Modelling the impact of temperature and bird migration on the spread of West Nile virus
Pride Duve, Felix Gregor Sauer, Renke Lühken

TL;DR
This paper develops a mathematical model to study how temperature and bird migration affect the spread of West Nile virus in Germany.
Contribution
A novel PDE model incorporating temperature and bird migration dynamics to predict WNV spread.
Findings
The model accurately predicted WNV spread patterns in Germany from 2019–2025.
Migratory birds significantly influenced the spread of WNV compared to resident birds.

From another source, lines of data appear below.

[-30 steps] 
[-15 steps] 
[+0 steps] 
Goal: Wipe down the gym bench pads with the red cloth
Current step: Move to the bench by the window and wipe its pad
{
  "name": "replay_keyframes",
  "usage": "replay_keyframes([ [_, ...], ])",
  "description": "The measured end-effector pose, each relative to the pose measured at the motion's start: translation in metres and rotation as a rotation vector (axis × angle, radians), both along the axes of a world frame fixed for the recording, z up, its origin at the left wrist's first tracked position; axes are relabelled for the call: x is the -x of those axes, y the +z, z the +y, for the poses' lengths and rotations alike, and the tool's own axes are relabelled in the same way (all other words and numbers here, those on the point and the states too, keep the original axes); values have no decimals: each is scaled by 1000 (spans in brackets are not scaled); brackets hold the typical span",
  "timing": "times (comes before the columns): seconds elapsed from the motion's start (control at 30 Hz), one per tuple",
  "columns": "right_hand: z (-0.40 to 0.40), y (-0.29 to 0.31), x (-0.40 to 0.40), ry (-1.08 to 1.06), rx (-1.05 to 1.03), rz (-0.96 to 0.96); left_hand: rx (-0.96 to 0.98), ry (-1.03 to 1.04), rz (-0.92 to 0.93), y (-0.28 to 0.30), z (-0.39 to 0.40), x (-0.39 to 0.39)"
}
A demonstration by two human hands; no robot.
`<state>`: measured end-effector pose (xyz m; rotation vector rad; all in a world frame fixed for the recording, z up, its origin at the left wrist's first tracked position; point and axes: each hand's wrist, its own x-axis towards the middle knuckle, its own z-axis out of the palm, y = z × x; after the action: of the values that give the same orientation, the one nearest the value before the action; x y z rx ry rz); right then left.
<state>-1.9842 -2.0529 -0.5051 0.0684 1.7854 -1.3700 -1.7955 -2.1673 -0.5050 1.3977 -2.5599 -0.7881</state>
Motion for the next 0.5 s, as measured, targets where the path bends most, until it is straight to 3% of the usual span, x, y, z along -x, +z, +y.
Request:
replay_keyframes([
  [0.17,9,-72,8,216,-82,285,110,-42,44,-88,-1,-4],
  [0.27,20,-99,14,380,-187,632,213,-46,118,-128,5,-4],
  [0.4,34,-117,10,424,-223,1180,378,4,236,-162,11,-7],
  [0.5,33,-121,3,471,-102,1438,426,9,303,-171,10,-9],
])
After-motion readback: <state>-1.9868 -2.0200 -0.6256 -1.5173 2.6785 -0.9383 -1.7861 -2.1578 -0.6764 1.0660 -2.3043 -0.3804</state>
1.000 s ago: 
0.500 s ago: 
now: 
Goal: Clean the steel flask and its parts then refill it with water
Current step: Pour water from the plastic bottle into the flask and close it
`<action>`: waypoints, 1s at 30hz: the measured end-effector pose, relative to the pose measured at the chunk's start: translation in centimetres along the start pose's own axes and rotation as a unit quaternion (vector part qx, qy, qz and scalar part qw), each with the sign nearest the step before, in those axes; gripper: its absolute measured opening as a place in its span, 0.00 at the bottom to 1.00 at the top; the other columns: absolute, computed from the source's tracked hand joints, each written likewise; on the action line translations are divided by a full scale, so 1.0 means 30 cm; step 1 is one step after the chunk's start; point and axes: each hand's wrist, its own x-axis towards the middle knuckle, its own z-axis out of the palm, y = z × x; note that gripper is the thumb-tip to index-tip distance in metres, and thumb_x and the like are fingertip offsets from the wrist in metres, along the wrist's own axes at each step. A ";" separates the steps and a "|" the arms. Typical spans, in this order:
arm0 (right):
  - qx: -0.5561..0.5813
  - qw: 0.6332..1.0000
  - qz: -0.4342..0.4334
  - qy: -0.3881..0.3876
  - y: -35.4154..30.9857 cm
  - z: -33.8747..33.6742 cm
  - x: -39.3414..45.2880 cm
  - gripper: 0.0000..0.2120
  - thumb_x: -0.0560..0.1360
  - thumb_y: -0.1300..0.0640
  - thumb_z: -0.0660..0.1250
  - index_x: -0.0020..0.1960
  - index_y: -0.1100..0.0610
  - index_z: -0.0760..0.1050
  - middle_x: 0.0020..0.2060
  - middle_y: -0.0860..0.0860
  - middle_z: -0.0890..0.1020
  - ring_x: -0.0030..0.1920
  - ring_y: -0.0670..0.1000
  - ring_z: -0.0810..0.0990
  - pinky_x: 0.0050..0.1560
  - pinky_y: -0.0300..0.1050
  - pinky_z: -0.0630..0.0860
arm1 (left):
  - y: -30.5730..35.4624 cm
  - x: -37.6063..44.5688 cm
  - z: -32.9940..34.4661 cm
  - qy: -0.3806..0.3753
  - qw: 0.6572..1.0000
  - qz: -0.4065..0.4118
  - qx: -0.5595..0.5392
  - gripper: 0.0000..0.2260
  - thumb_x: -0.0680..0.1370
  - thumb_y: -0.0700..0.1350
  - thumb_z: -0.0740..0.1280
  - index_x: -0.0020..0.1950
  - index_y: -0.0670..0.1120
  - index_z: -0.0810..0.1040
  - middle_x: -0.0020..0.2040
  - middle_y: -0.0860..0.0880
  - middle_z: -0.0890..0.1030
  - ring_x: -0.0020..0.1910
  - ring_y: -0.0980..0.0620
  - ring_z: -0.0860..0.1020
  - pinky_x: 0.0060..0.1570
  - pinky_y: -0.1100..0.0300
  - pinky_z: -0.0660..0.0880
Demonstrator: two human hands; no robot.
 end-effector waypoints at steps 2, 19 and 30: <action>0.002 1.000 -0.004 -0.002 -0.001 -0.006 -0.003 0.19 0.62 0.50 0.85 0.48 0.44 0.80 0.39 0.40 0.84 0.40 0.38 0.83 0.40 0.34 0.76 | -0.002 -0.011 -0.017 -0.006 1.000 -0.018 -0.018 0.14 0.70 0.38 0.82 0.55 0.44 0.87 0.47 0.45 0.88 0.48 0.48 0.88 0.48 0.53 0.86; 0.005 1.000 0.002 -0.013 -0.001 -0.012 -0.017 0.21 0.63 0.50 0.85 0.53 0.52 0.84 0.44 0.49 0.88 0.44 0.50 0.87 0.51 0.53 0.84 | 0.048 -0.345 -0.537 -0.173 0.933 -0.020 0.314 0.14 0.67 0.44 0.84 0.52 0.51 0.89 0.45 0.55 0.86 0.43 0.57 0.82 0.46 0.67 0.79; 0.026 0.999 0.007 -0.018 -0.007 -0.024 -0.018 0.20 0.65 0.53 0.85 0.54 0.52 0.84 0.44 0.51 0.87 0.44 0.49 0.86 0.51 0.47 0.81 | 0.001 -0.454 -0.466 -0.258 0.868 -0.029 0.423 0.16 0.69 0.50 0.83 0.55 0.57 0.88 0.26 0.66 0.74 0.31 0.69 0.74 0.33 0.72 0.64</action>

Temperature and mosquito behavior parameters were key drivers of WNV transmission.
Abstract
West Nile virus (WNV) is a climate-sensitive mosquito-borne arbovirus that circulates between mosquitoes of the genus Culex and birds, with potential spillover to humans and other mammals. Recent trends in climatic change, characterised by early and/or prolonged summer seasons, increased temperatures, and above-average rainfall, are likely to have facilitated the spread of WNV in Europe. In this work, we formulate a spatial WNV model as a system of parabolic partial differential equations (PDEs), incorporating diffusion, advection, and temperature-dependent parameters, namely the mosquito birth rate, mosquito biting rate, extrinsic incubation rate, and mortality rate. Diffusion represents the random movement of both mosquitoes and birds across space, while advection captures the directed movement of migratory birds. The model is first studied mathematically, and we show that it has…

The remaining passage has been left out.